Касаясь принудительного труда в плане военной мобилизации, американский военный теоретик Клаус Кнорр (1911–1990) уже после Второй мировой войны сухо резюмировал общецивилизационный опыт: помимо экономических методов — мобильность рабочей силы во время войны обеспечивается также и «эффективным принуждением»: «Во время войны… цели, которыми обычно определяются экономические интересы в капиталистическом обществе, отходят на второй план… война больших масштабов ведёт к сужению личной свободы… Во всех странах, за исключением тоталитарных, исполнительная власть должна выполнять задачи, значительно ограничивающие свободу»[749]
. Другой стратег из США детализирует эту мысль: «Одной из наиболее характерных черт современной войны, несомненно, является создаваемый ею огромный спрос на гражданскую рабочую силу… Повсюду начинаются лихорадочные поиски дополнительных рабочих рук. На работу привлекают калек и инвалидов. Старых рабочих отзывают из „отставки“. На работах, на которые раньше допускались только мужчины, используется много женщин» — и в условиях США того времени: неполноправные негры и мексиканцы[750]. Их немецкий современник подтверждает: во время войны, «как только достигается сравнительно полная занятость, возможности дальнейшего расширения производства резко ограничиваются. Фактически дополнительное увеличение производства может быть достигнуто в этом случае лишь путем удлинения рабочего дня или путем роста производительности труда. Во время войны самым простым мероприятием, конечно, является удлинение рабочей недели. А при тотальной военной экономике, когда возникает необходимость в массовом военном производстве, рано или поздно продолжительность рабочей недели доводится до предела выносливости рабочих и даже превышает эти пределы». Например, в Германии — «к 1939 г. во многих отраслях военной промышленности стал правилом 11-, 12- и 14-часовой рабочий день при семидневной рабочей неделе» — даже на юридически частных предприятиях, в отношении граждански полноценных работников. «Наряду с этим на немецких предприятиях была введена… потогонная система. Неизбежным результатом этого явились полное физическое и умственное истощение рабочих и сокращение их выработки»[751].Сталинский ли все они описывали «тоталитаризм»? Только ли сталинский? И если да, то что нового он привнёс в человеческую практику, чтобы заслужить себе, кроме национально-исторического, это особенное имя, что изобрёл он такого, что не изобрела бы европейская современность (modernity) Нового времени? Итак, сталинский СССР был наивысшей точкой мобилизационного развития СССР[752]

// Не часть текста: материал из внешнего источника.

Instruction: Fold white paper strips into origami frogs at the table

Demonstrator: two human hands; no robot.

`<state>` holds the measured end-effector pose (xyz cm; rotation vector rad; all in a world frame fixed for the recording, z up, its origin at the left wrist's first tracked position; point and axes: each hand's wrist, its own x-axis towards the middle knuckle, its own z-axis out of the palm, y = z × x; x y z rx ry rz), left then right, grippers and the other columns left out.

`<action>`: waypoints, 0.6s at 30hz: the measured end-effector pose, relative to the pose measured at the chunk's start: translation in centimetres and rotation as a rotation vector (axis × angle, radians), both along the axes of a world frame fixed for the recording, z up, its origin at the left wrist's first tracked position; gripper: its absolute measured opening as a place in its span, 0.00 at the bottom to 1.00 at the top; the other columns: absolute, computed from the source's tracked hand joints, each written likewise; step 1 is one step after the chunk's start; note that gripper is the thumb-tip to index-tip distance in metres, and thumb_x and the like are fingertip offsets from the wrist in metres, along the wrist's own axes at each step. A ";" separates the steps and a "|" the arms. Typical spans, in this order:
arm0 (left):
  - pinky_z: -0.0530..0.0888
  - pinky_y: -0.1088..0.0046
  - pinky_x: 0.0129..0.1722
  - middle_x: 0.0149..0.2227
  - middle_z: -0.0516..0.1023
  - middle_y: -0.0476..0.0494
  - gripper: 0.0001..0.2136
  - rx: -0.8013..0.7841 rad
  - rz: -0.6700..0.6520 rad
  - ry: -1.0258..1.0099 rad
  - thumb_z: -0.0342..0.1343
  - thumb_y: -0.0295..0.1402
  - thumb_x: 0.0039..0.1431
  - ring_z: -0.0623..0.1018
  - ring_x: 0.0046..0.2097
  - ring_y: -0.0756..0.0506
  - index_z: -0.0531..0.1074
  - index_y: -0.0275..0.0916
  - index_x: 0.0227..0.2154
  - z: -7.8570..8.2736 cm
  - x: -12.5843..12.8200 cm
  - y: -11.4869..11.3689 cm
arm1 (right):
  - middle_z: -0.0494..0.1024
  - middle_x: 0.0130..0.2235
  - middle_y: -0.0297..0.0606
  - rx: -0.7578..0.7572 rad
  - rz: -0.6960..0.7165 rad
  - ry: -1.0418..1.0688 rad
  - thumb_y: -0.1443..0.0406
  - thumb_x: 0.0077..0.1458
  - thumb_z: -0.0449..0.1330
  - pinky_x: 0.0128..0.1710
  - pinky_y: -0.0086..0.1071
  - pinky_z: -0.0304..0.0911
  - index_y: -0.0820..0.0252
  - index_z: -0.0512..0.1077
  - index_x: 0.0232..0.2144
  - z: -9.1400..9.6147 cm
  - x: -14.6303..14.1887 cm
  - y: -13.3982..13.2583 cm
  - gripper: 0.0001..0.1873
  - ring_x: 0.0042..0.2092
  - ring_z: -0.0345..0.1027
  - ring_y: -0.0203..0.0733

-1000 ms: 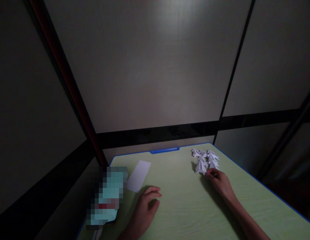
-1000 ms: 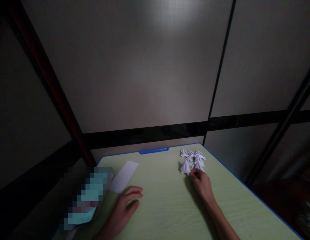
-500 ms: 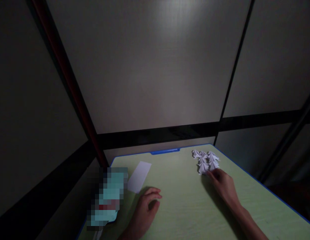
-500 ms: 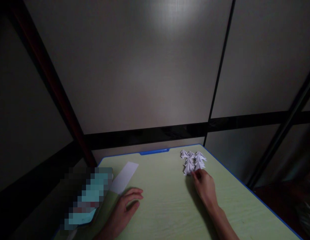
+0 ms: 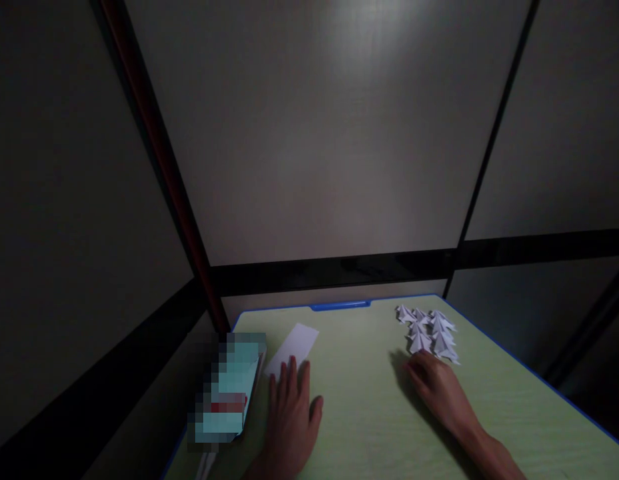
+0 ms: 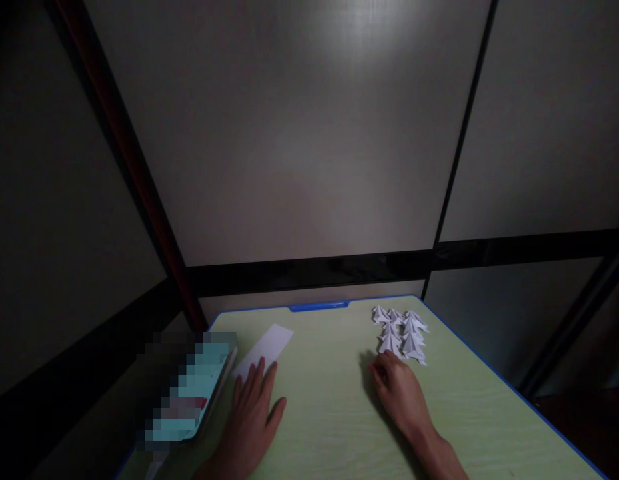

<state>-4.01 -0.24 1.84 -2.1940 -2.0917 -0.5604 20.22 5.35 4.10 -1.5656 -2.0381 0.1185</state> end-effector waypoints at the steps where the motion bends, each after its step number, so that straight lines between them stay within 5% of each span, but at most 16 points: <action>1: 0.54 0.55 0.48 0.53 0.52 0.31 0.22 0.001 -0.026 -0.011 0.44 0.31 0.49 0.53 0.53 0.37 0.54 0.32 0.49 0.0 0.1 0.0 | 0.68 0.21 0.38 -0.013 0.018 -0.002 0.66 0.45 0.45 0.23 0.29 0.54 0.60 0.62 0.17 -0.1 -0.2 -0.1 0.10 0.23 0.60 0.38; 10: 0.63 0.66 0.45 0.46 0.66 0.38 0.21 0.057 -0.097 0.107 0.39 0.15 0.46 0.65 0.48 0.44 0.63 0.35 0.42 -1.1 -0.4 0.6 | 0.66 0.23 0.36 -0.081 0.143 0.029 0.64 0.48 0.45 0.26 0.30 0.56 0.60 0.62 0.18 -0.9 -1.1 -0.4 0.12 0.25 0.61 0.38; 18: 0.67 0.67 0.40 0.39 0.72 0.33 0.20 -0.029 -0.042 0.136 0.38 0.11 0.42 0.70 0.41 0.43 0.67 0.30 0.37 0.9 -0.1 0.5 | 0.65 0.24 0.36 -0.098 0.179 0.020 0.64 0.50 0.44 0.26 0.30 0.56 0.60 0.60 0.19 -0.5 -1.3 -0.8 0.12 0.25 0.61 0.38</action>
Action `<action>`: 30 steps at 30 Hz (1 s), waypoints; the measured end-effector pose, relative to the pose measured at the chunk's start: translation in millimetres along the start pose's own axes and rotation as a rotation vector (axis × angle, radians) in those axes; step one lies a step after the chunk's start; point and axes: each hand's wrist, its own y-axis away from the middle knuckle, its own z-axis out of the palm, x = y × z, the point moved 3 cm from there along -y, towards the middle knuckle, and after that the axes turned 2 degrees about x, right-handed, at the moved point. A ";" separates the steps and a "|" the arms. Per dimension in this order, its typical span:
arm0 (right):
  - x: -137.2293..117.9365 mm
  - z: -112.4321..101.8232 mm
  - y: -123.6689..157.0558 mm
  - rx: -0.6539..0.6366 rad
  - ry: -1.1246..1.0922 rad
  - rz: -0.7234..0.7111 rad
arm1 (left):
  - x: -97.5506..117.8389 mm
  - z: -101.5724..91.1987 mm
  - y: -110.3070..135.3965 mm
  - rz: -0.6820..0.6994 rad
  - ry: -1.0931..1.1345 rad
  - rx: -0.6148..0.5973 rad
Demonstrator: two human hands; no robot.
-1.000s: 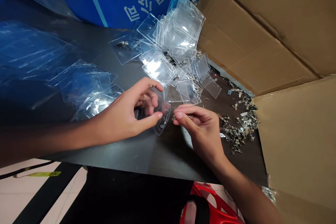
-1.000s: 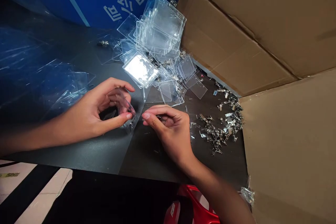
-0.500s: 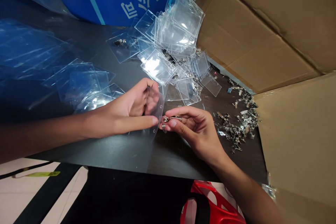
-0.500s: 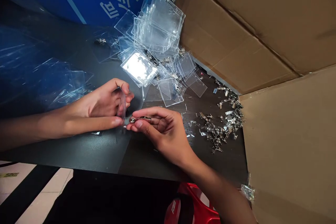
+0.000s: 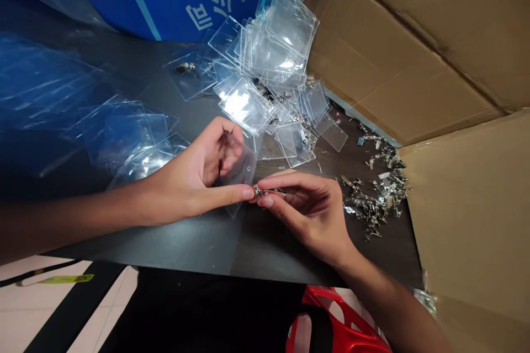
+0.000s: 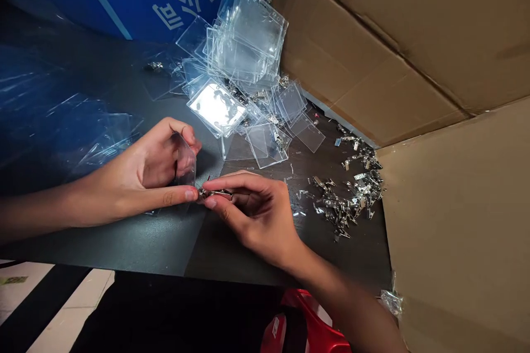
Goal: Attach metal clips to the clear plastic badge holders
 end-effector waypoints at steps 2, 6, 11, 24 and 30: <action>-0.6 0.3 -0.9 0.000 0.004 -0.017 | 0.1 -0.8 0.7 0.018 -0.028 0.034; 0.2 1.0 -1.7 0.004 0.022 -0.037 | -0.6 -0.5 2.8 0.018 -0.069 0.092; 2.8 2.5 -0.6 0.042 0.083 -0.114 | -2.9 2.9 7.2 0.037 -0.110 0.107; 0.7 0.6 1.6 0.038 0.122 -0.137 | -11.0 1.2 8.0 0.027 -0.036 -0.083; 1.1 -2.1 -1.6 0.004 0.105 -0.093 | -20.1 -8.3 0.8 -0.063 0.094 -0.125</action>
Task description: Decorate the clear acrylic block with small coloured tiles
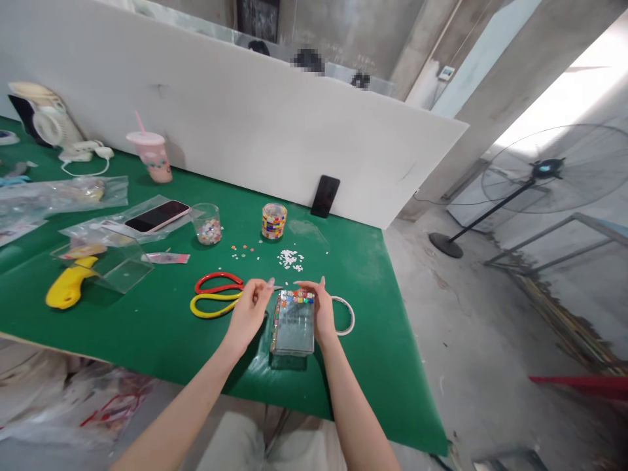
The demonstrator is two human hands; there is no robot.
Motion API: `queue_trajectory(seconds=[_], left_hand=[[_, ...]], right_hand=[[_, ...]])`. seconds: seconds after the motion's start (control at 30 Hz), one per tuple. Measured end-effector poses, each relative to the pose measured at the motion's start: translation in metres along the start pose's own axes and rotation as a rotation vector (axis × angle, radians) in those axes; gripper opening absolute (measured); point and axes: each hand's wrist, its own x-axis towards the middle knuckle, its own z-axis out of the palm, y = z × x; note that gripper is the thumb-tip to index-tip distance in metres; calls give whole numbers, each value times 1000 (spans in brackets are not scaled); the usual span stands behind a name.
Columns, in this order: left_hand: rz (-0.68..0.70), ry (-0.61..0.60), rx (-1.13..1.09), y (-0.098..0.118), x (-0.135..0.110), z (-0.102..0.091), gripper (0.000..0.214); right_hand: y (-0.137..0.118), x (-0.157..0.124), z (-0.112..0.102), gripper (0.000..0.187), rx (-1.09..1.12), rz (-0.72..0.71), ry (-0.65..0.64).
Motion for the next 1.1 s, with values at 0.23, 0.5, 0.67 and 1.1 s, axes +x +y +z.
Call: queue_trajectory(seconds=[0.23,0.5,0.67,1.1], left_hand=[[-35,-240,-162,-6,-8,14,64],[78,-284,-258,6,-34,29,65],[101,-264,-301,6,-38,32,61],[61,-229,-425,7,-43,37,58]], right_hand=[[14,-1,-1,59,18,0,-8],[24,-13,-13,30,118,-180,10],[24,-16,-16,29,162,-255,-20],[28,-16,-15,29,195,-324,-37]])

. Наиболее характерные социальные явления сталинизма — тотальный социальный контроль, массовые репрессии и массовый принудительный труд, подчинённые государственной политике коллективизации сельского хозяйства и индустриализации, отвечали не только марксистским догмам о концентрации производства как прямом пути к построению коммунизма и задачам подготовки СССР к тотальной войне, но и мировому опыту капитализма и колониализма. В близости тотальной войны, требующей тотальной мобилизации общества и государства, в Европе и мире никто в 1920–1930-е годы не сомневался.